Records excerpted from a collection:
◇ ◇ ◇ ◇ ◇ ◇ ◇
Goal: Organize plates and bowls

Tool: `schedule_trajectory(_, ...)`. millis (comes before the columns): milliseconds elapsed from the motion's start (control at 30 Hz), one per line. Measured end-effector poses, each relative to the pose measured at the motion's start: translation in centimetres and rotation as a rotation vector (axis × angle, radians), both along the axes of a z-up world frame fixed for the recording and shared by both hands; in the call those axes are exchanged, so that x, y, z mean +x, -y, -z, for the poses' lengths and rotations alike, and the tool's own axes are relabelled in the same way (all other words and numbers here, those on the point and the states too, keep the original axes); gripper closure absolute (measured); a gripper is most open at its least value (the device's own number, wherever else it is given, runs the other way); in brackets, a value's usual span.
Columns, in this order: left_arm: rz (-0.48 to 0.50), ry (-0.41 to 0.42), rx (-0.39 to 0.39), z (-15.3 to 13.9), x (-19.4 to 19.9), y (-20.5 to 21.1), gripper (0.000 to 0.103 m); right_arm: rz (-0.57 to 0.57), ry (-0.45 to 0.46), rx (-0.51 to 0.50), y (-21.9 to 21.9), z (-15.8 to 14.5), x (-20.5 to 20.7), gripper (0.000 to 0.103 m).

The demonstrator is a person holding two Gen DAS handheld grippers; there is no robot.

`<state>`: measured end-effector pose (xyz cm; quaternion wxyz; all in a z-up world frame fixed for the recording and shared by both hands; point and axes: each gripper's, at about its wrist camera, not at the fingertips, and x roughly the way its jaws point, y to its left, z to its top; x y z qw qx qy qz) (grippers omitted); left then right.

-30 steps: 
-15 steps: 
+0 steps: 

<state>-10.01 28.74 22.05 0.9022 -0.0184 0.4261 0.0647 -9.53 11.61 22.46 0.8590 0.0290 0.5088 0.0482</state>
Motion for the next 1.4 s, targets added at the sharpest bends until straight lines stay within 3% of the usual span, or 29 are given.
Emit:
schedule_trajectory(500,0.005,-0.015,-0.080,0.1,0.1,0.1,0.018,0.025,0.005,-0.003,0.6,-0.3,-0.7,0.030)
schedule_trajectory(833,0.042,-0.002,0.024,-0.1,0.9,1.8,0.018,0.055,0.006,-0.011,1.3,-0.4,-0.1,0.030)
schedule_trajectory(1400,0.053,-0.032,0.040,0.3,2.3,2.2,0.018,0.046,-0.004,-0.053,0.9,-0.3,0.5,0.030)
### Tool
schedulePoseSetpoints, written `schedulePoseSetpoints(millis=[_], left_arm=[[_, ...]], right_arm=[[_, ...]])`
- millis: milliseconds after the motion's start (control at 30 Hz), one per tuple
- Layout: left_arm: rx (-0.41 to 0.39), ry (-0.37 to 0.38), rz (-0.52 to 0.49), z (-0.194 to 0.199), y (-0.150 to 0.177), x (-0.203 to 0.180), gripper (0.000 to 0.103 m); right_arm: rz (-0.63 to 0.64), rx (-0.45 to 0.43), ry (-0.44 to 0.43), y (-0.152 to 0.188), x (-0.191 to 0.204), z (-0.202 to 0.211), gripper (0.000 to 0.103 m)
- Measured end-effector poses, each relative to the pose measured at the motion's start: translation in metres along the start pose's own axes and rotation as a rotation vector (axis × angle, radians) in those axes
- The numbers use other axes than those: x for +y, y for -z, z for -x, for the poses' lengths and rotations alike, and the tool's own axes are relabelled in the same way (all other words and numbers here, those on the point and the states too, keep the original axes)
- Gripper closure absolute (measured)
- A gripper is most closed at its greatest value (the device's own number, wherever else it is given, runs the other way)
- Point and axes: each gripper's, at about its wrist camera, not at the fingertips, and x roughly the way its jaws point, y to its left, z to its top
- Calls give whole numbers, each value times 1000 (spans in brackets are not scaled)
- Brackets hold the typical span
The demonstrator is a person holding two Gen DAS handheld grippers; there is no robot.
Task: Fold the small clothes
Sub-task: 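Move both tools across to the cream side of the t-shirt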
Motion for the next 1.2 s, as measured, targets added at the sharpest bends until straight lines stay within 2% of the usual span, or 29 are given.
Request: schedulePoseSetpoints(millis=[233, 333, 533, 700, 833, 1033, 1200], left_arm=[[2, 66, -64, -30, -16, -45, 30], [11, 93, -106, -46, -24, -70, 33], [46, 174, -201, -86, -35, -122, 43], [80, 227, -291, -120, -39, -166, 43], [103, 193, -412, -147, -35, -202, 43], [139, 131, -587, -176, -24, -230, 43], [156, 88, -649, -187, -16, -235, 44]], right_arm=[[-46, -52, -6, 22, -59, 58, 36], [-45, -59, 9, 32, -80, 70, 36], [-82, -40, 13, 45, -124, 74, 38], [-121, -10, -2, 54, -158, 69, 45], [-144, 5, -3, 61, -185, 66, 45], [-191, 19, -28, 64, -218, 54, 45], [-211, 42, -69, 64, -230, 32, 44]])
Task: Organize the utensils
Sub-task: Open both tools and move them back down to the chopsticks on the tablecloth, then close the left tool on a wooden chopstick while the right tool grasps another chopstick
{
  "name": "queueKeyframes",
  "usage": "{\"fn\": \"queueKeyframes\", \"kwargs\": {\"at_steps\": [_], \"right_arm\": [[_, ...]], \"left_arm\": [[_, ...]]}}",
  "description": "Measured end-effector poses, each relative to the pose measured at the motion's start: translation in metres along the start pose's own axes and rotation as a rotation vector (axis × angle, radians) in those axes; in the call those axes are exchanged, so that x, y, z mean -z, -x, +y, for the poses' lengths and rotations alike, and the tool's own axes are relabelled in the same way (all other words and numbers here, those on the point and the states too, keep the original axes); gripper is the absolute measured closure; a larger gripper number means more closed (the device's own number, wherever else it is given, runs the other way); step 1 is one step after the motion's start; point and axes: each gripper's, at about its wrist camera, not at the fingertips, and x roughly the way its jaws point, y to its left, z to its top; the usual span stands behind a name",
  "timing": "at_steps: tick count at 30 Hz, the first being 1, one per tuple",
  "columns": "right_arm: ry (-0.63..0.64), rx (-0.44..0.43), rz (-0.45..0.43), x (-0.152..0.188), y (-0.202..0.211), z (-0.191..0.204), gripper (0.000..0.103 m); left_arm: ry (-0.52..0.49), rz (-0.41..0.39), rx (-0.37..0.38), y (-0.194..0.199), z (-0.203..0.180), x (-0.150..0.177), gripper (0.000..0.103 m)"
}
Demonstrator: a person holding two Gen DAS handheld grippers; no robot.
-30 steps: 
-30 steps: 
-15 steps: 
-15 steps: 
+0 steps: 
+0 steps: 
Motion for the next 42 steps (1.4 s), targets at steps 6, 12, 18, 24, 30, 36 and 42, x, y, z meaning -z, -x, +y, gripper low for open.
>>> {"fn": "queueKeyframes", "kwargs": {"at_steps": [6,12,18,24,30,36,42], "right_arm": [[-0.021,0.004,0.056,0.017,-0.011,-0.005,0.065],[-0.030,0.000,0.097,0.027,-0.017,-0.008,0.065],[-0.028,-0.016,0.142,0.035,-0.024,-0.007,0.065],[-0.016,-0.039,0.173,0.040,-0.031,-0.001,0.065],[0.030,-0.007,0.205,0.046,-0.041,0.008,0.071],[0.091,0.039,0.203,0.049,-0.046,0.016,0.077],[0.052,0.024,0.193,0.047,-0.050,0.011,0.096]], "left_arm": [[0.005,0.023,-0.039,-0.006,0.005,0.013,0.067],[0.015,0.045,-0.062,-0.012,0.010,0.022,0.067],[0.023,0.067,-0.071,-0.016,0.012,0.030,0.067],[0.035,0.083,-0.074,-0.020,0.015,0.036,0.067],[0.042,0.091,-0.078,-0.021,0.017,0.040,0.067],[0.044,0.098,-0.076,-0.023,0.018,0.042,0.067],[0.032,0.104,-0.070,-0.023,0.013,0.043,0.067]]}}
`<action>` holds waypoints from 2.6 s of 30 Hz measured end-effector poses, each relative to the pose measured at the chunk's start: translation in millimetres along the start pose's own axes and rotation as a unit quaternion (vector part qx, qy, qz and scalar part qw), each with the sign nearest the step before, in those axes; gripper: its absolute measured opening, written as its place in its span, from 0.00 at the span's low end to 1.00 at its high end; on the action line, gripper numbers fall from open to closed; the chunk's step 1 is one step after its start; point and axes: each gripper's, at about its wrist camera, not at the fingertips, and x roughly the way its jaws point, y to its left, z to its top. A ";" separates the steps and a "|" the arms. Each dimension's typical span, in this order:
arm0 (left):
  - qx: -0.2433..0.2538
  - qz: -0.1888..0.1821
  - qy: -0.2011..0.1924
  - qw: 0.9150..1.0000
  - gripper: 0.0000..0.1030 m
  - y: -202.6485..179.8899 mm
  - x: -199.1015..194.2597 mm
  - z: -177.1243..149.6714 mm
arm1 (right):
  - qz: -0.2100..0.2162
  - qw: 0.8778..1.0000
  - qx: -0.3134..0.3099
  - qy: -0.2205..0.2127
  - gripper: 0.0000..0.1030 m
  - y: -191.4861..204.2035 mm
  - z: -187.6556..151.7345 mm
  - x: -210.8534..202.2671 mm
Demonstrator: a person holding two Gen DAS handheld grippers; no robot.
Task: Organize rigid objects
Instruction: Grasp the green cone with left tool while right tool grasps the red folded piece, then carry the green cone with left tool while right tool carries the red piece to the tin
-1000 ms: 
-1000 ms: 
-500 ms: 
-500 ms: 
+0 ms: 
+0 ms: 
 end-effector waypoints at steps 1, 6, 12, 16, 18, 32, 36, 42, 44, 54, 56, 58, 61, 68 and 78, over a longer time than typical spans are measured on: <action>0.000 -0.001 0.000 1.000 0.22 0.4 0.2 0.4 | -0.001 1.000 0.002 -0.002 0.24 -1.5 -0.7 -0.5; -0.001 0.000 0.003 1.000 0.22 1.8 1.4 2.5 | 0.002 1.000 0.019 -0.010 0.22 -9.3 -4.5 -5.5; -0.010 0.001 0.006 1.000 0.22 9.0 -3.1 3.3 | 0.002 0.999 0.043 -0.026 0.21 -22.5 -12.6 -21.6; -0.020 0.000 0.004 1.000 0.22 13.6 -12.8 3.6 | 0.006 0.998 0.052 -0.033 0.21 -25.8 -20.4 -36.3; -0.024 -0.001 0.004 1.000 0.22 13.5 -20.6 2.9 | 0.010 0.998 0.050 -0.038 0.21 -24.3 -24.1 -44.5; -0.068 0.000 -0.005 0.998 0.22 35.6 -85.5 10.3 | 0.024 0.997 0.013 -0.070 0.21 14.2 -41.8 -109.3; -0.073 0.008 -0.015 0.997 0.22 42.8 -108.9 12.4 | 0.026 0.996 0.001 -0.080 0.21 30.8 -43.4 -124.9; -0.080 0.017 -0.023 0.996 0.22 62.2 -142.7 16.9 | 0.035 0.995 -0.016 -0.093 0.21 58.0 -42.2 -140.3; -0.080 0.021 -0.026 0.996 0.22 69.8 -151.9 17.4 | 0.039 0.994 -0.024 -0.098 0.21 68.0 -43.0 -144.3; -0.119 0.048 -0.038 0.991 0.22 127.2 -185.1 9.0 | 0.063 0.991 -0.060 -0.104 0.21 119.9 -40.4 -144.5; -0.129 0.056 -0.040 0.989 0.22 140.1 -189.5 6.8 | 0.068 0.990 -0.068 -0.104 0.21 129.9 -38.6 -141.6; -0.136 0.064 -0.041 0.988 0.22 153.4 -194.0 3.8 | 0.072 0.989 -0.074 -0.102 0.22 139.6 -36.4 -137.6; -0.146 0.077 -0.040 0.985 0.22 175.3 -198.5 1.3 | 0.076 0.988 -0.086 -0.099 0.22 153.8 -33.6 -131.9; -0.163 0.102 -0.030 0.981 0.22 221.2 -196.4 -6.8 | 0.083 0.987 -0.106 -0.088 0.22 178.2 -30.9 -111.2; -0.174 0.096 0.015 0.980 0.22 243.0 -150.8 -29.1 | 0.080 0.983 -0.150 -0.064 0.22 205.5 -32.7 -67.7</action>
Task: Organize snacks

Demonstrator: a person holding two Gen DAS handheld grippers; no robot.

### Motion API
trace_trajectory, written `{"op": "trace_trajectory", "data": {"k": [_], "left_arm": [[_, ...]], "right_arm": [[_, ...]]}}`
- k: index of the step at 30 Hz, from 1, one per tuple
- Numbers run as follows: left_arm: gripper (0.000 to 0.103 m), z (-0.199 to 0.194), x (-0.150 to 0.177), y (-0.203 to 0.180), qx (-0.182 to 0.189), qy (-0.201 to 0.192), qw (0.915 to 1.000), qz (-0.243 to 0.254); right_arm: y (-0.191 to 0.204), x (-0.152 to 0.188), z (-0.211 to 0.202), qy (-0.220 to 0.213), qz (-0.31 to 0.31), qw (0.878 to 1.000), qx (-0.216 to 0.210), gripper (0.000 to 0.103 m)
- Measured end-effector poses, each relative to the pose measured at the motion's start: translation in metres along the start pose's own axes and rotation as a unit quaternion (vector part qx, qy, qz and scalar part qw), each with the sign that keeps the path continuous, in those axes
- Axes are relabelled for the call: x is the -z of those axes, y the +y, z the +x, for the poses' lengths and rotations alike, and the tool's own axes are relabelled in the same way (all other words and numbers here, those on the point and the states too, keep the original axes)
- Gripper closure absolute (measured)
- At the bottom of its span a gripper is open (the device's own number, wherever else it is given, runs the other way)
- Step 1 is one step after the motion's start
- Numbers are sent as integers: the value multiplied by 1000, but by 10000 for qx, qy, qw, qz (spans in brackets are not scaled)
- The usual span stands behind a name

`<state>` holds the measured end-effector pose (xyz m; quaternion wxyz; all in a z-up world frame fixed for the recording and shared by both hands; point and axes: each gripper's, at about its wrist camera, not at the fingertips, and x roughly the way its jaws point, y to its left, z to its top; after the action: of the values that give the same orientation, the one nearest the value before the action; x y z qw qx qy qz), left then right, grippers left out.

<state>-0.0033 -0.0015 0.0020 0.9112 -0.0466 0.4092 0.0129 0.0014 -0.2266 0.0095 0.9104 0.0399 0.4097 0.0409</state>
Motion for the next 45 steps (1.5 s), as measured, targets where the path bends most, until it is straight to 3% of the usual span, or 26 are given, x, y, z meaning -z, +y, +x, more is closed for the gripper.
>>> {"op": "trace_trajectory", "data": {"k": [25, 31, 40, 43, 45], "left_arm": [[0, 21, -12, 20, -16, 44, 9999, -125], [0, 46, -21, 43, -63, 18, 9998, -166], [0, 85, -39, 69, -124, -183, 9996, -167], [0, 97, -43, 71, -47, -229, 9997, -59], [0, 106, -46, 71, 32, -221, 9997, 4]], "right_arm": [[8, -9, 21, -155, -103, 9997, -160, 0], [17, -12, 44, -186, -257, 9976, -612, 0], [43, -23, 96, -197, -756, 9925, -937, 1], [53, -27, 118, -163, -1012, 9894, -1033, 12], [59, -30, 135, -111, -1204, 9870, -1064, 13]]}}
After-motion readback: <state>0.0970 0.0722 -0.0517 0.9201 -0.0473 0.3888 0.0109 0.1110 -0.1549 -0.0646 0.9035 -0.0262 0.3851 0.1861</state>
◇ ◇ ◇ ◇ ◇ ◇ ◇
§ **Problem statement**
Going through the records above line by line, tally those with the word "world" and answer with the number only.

§ **Written answer**
3